→ **Your task**:
Restate each entry shown beneath this instruction, keeping its wording intact.

Dataset excerpts:
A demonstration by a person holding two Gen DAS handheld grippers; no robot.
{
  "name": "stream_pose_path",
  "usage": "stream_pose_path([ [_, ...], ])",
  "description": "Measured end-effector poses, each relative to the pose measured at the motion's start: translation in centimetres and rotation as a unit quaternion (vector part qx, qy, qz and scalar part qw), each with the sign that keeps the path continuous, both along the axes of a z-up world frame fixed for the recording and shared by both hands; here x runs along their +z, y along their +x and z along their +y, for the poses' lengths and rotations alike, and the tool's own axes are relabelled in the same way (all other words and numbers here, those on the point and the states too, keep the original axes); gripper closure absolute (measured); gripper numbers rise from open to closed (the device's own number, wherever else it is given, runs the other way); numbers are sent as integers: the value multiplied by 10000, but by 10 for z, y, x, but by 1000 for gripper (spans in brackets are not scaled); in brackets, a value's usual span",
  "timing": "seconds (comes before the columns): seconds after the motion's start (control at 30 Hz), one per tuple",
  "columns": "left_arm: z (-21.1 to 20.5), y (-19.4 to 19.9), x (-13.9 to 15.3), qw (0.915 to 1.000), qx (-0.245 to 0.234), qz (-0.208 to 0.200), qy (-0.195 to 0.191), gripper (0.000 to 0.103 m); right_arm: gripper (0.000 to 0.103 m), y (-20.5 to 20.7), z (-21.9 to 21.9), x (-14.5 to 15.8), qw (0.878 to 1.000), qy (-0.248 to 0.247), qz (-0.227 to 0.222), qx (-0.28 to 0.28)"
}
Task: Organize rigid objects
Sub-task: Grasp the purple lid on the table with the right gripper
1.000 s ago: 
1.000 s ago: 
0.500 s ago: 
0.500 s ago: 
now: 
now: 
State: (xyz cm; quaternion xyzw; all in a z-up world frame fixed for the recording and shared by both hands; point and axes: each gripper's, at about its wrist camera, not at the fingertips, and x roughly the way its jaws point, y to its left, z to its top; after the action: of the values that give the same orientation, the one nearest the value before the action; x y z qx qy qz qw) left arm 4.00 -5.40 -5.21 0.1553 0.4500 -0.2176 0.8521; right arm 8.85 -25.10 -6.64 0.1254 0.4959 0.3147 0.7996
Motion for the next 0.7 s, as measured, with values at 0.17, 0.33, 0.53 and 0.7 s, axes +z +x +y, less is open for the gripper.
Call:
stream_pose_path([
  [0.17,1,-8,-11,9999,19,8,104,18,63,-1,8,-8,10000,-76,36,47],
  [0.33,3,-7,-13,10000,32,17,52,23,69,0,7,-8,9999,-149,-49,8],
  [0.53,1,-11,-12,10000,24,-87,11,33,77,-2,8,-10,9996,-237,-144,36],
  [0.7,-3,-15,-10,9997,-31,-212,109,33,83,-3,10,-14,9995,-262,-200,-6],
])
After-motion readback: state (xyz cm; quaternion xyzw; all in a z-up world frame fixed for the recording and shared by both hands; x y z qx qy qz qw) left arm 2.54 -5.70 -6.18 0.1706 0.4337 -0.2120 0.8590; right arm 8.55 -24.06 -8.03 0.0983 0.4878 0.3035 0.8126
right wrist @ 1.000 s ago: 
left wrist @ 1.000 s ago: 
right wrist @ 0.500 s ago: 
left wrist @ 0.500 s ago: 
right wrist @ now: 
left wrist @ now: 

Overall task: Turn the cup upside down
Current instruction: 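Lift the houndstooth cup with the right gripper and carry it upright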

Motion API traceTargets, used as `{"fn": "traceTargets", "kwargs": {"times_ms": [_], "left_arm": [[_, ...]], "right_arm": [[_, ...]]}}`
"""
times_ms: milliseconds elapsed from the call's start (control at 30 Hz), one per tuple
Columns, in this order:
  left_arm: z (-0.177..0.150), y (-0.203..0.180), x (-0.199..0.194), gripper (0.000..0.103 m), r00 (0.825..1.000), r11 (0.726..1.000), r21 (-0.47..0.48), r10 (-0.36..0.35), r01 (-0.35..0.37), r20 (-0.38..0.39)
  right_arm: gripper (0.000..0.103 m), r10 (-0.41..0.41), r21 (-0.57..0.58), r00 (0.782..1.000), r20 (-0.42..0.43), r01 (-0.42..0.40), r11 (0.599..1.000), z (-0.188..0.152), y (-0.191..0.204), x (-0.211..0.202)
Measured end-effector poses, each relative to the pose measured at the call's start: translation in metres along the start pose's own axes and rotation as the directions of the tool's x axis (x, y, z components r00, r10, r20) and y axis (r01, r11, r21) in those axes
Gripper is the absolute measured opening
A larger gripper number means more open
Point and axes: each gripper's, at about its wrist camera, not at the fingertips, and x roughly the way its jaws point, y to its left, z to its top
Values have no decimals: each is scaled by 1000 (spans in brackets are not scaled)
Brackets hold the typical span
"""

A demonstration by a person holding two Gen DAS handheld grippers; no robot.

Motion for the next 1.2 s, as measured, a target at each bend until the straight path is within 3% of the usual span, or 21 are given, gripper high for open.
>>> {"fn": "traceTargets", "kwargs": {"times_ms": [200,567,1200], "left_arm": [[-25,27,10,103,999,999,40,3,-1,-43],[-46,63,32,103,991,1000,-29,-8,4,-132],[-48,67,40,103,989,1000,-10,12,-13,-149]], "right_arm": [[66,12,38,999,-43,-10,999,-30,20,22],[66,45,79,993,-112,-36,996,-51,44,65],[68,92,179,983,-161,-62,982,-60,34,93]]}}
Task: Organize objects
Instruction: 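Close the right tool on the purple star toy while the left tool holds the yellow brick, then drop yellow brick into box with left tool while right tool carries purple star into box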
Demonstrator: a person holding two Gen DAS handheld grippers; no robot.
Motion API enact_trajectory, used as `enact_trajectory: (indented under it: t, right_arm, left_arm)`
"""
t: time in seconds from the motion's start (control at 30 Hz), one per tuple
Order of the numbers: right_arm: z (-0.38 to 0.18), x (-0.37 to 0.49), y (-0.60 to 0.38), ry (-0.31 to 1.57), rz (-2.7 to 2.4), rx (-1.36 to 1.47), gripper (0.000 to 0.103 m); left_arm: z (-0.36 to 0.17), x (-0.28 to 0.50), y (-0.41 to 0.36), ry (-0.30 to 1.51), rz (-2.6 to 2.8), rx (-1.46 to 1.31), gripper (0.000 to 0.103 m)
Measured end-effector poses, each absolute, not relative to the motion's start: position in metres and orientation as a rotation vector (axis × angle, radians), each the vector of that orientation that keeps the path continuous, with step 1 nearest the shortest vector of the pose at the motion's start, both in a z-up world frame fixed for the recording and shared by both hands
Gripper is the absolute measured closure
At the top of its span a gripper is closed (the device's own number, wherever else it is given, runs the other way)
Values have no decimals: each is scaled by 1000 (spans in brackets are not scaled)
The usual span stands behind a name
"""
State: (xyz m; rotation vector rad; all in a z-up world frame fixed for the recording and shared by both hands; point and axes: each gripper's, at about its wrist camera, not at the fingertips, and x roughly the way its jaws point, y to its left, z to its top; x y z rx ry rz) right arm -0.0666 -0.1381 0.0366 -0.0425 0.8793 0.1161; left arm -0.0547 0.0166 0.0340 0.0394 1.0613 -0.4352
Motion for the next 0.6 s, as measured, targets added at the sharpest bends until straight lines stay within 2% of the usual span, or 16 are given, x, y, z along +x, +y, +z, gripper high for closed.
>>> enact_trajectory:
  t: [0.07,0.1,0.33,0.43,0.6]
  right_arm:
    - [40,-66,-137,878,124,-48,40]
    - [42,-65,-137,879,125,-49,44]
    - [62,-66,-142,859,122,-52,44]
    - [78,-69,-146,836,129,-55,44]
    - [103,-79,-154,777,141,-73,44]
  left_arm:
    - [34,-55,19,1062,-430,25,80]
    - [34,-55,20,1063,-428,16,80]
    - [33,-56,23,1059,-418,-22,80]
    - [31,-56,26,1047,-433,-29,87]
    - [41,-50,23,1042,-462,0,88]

→ **Result of the task**:
A demonstration by a person holding two Gen DAS handheld grippers; no robot.
{
  "name": "stream_pose_path",
  "usage": "stream_pose_path([ [_, ...], ])",
  "description": "Measured end-effector poses, each relative to the pose measured at the motion's start: translation in centimetres and rotation as a unit quaternion (vector part qx, qy, qz and scalar part qw), each with the sign that keeps the path continuous, both along the axes of a z-up world frame fixed for the recording and shared by both hands; here x runs along their +z, y along their +x and z along their +y, for the poses' lengths and rotations alike, and the tool's own axes are relabelled in the same way (all other words and numbers here, those on the point and the states too, keep the original axes); gripper closure absolute (measured); gripper numbers rise from open to closed (the device's own number, wherever else it is given, runs the other way); numbers are sent as integers: the value multiplied by 10000, but by 10 for z, y, x, but by 1000 for gripper (spans in brackets are not scaled); in brackets, a value's usual span",
  "timing": "seconds (comes before the columns): seconds after the motion's start (control at 30 Hz), one per tuple",
  "columns": "left_arm: z (-21.1 to 20.5), y (-19.4 to 19.9), x (-13.9 to 15.3), qw (0.915 to 1.000), qx (-0.245 to 0.234), qz (-0.208 to 0.200), qy (-0.195 to 0.191), gripper (0.000 to 0.103 m); right_arm: gripper (0.000 to 0.103 m), y (-20.5 to 20.7), z (-21.9 to 21.9), x (-14.5 to 15.8), qw (0.878 to 1.000), qy (-0.248 to 0.247), qz (-0.227 to 0.222), qx (-0.28 to 0.28)"
}
Task: Organize rigid objects
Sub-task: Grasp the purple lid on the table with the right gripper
1.000 s ago: 
1.000 s ago: 
0.500 s ago: 
0.500 s ago: 
now: 
now: 
State: (xyz cm; quaternion xyzw; all in a z-up world frame fixed for the recording and shared by both hands; point and axes: each gripper's, at about its wrist camera, not at the fingertips, and x roughly the way its jaws point, y to its left, z to its top; after the action: of the values that give the same orientation, the one nearest the value before the action; x y z qx qy qz qw) left arm 4.00 -5.40 -5.21 0.1553 0.4500 -0.2176 0.8521; right arm 8.85 -25.10 -6.64 0.1254 0.4959 0.3147 0.7996
Motion for the next 0.7 s, as measured, with values at 0.17, 0.33, 0.53 and 0.7 s, axes +z +x +y, less is open for the gripper.
Call:
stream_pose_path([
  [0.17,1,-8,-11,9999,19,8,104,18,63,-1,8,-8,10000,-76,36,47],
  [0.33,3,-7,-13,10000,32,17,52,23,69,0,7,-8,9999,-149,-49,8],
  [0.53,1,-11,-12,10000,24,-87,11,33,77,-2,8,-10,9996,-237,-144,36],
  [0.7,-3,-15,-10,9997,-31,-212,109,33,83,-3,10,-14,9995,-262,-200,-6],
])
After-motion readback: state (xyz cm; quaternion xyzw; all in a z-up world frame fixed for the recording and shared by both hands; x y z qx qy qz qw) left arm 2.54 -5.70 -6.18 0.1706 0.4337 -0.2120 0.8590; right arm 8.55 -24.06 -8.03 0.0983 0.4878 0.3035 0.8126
right wrist @ 1.000 s ago: 
left wrist @ 1.000 s ago: 
right wrist @ 0.500 s ago: 
left wrist @ 0.500 s ago: 
right wrist @ now: 
left wrist @ now: 

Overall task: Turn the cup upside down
Current instruction: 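Lift the houndstooth cup with the right gripper and carry it upright
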
Motion API traceTargets, used as `{"fn": "traceTargets", "kwargs": {"times_ms": [_], "left_arm": [[_, ...]], "right_arm": [[_, ...]]}}`
"""
times_ms: milliseconds elapsed from the call's start (control at 30 Hz), one per tuple
Columns, in this order:
  left_arm: z (-0.177..0.150), y (-0.203..0.180), x (-0.199..0.194), gripper (0.000..0.103 m), r00 (0.825..1.000), r11 (0.726..1.000), r21 (-0.47..0.48), r10 (-0.36..0.35), r01 (-0.35..0.37), r20 (-0.38..0.39)
  right_arm: gripper (0.000..0.103 m), r10 (-0.41..0.41), r21 (-0.57..0.58), r00 (0.782..1.000), r20 (-0.42..0.43), r01 (-0.42..0.40), r11 (0.599..1.000), z (-0.188..0.152), y (-0.191..0.204), x (-0.211..0.202)
Measured end-effector poses, each relative to the pose measured at the call's start: translation in metres along the start pose's own axes and rotation as the directions of the tool's x axis (x, y, z components r00, r10, r20) and y axis (r01, r11, r21) in those axes
Gripper is the absolute measured opening
A larger gripper number means more open
Point and axes: each gripper's, at about its wrist camera, not at the fingertips, and x roughly the way its jaws point, y to its left, z to its top
Values have no decimals: each is scaled by 1000 (spans in brackets are not scaled)
Brackets hold the typical span
"""

A demonstration by a person holding two Gen DAS handheld grippers; no robot.

Motion for the next 1.2 s, as measured, a target at each bend until the straight path is within 3% of the usual span, or 21 are given, gripper high for open.
>>> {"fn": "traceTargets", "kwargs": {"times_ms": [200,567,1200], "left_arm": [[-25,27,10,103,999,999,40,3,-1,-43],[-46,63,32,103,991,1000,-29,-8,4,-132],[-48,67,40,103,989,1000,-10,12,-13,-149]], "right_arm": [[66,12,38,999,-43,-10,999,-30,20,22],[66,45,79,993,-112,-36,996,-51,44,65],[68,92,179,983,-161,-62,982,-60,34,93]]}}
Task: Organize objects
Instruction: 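Close the right tool on the purple star toy while the left tool holds the yellow brick, then drop yellow brick into box with left tool while right tool carries purple star into box
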Demonstrator: a person holding two Gen DAS handheld grippers; no robot.
Motion API enact_trajectory, used as `enact_trajectory: (indented under it: t, right_arm, left_arm)`
"""
t: time in seconds from the motion's start (control at 30 Hz), one per tuple
Order of the numbers: right_arm: z (-0.38 to 0.18), x (-0.37 to 0.49), y (-0.60 to 0.38), ry (-0.31 to 1.57), rz (-2.7 to 2.4), rx (-1.36 to 1.47), gripper (0.000 to 0.103 m); left_arm: z (-0.36 to 0.17), x (-0.28 to 0.50), y (-0.41 to 0.36), ry (-0.30 to 1.51), rz (-2.6 to 2.8), rx (-1.46 to 1.31), gripper (0.000 to 0.103 m)
Measured end-effector poses, each absolute, not relative to the motion's start: position in metres and orientation as a rotation vector (axis × angle, radians), each the vector of that orientation that keeps the path continuous, with step 1 nearest the shortest vector of the pose at the motion's start, both in a z-up world frame fixed for the recording and shared by both hands
Gripper is the absolute measured closure
At the top of its span a gripper is closed (the device's own number, wherever else it is given, runs the other way)
Values have no decimals: each is scaled by 1000 (spans in brackets are not scaled)
The usual span stands behind a name
"""
State: (xyz m; rotation vector rad; all in a z-up world frame fixed for the recording and shared by both hands; point and axes: each gripper's, at about its wrist camera, not at the fingertips, and x roughly the way its jaws point, y to its left, z to its top; x y z rx ry rz) right arm -0.0666 -0.1381 0.0366 -0.0425 0.8793 0.1161; left arm -0.0547 0.0166 0.0340 0.0394 1.0613 -0.4352
Motion for the next 0.6 s, as measured, targets added at the sharpest bends until straight lines stay within 2% of the usual span, or 16 are given, x, y, z along +x, +y, +z, gripper high for closed.
>>> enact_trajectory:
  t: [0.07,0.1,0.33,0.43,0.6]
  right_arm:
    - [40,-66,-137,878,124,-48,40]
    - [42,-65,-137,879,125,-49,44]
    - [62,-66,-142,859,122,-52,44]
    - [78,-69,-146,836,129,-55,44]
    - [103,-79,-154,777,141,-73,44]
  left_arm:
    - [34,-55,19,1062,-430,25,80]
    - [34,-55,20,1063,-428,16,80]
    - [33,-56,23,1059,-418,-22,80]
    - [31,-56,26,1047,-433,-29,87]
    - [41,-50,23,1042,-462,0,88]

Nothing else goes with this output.